● Prompt: Output all the data exactly.

● Recorded information:
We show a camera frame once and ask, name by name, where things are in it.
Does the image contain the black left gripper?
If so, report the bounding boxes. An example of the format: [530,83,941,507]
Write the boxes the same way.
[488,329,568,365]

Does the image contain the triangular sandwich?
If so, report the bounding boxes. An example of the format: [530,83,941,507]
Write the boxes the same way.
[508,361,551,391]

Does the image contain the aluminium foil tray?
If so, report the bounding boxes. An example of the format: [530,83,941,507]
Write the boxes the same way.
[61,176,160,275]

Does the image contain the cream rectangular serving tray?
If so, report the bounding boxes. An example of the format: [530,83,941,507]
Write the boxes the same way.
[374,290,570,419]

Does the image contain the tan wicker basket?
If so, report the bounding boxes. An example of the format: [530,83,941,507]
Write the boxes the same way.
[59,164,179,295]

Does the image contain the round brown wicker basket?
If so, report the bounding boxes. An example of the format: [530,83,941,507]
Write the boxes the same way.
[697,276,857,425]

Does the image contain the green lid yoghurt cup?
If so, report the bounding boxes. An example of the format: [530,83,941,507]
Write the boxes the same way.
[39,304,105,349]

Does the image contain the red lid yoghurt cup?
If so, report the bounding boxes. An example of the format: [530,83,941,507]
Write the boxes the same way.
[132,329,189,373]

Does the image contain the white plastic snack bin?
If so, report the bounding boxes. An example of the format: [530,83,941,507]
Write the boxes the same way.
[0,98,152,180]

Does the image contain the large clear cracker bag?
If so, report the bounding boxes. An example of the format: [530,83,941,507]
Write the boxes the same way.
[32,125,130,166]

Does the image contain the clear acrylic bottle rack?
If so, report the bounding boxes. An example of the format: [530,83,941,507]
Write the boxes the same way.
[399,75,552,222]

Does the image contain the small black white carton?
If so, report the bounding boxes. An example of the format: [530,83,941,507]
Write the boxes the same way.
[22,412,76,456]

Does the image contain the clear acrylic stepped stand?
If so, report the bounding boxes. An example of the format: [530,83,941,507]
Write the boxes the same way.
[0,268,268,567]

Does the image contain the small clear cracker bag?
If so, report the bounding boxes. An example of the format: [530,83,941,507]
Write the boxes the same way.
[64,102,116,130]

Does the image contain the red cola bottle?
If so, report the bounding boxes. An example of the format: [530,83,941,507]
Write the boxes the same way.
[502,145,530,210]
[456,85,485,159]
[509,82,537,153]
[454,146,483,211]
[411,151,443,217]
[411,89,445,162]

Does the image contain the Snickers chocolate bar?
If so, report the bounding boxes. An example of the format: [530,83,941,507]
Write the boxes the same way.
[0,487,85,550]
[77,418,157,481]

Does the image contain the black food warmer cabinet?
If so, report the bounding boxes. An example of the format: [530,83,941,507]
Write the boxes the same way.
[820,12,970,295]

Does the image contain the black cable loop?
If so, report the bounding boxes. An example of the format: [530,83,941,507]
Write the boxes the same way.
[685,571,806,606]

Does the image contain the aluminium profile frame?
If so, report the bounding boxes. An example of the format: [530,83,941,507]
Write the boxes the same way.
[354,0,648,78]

● Response to the task:
We show a camera frame once and ask, name by name, where things are in it.
Does the image contain the black left gripper?
If so, report the bounding boxes. An example of the format: [530,83,941,507]
Write the boxes the same way.
[488,329,568,365]

Does the image contain the triangular sandwich?
If so, report the bounding boxes. An example of the format: [530,83,941,507]
Write the boxes the same way.
[508,361,551,391]

Does the image contain the aluminium foil tray?
If so, report the bounding boxes. An example of the format: [530,83,941,507]
Write the boxes the same way.
[61,176,160,275]

Does the image contain the cream rectangular serving tray?
If so, report the bounding boxes. An example of the format: [530,83,941,507]
Write the boxes the same way.
[374,290,570,419]

Does the image contain the tan wicker basket?
If so, report the bounding boxes. An example of the format: [530,83,941,507]
Write the boxes the same way.
[59,164,179,295]

Does the image contain the round brown wicker basket?
If so, report the bounding boxes. An example of the format: [530,83,941,507]
Write the boxes the same way.
[697,276,857,425]

Does the image contain the green lid yoghurt cup?
If so, report the bounding boxes. An example of the format: [530,83,941,507]
Write the boxes the same way.
[39,304,105,349]

Does the image contain the red lid yoghurt cup?
If so, report the bounding boxes. An example of the format: [530,83,941,507]
Write the boxes the same way.
[132,329,189,373]

Does the image contain the white plastic snack bin?
If so, report the bounding boxes. An example of the format: [530,83,941,507]
Write the boxes the same way.
[0,98,152,180]

Does the image contain the large clear cracker bag?
If so, report the bounding boxes. An example of the format: [530,83,941,507]
Write the boxes the same way.
[32,125,130,166]

Does the image contain the clear acrylic bottle rack?
If so, report the bounding boxes. An example of the format: [530,83,941,507]
Write the boxes the same way.
[399,75,552,222]

Does the image contain the small black white carton?
If so, report the bounding boxes. An example of the format: [530,83,941,507]
Write the boxes the same way.
[22,412,76,456]

Does the image contain the clear acrylic stepped stand?
If so, report the bounding boxes. An example of the format: [530,83,941,507]
Write the boxes the same way.
[0,268,268,567]

Does the image contain the small clear cracker bag?
If so, report the bounding boxes. An example of the format: [530,83,941,507]
Write the boxes the same way.
[64,102,116,130]

Does the image contain the red cola bottle?
If so, report the bounding boxes. An example of the format: [530,83,941,507]
Write the boxes the same way.
[502,145,530,210]
[456,85,485,159]
[509,82,537,153]
[454,146,483,211]
[411,151,443,217]
[411,89,445,162]

Does the image contain the Snickers chocolate bar?
If so, report the bounding boxes. An example of the format: [530,83,941,507]
Write the boxes the same way.
[0,487,85,550]
[77,418,157,481]

Does the image contain the black food warmer cabinet?
If so, report the bounding boxes. An example of the format: [530,83,941,507]
Write the boxes the same way.
[820,12,970,295]

Does the image contain the black cable loop?
If so, report the bounding boxes. An example of the format: [530,83,941,507]
Write the boxes the same way.
[685,571,806,606]

Does the image contain the aluminium profile frame?
If so, report the bounding boxes. An example of the format: [530,83,941,507]
Write the boxes the same way.
[354,0,648,78]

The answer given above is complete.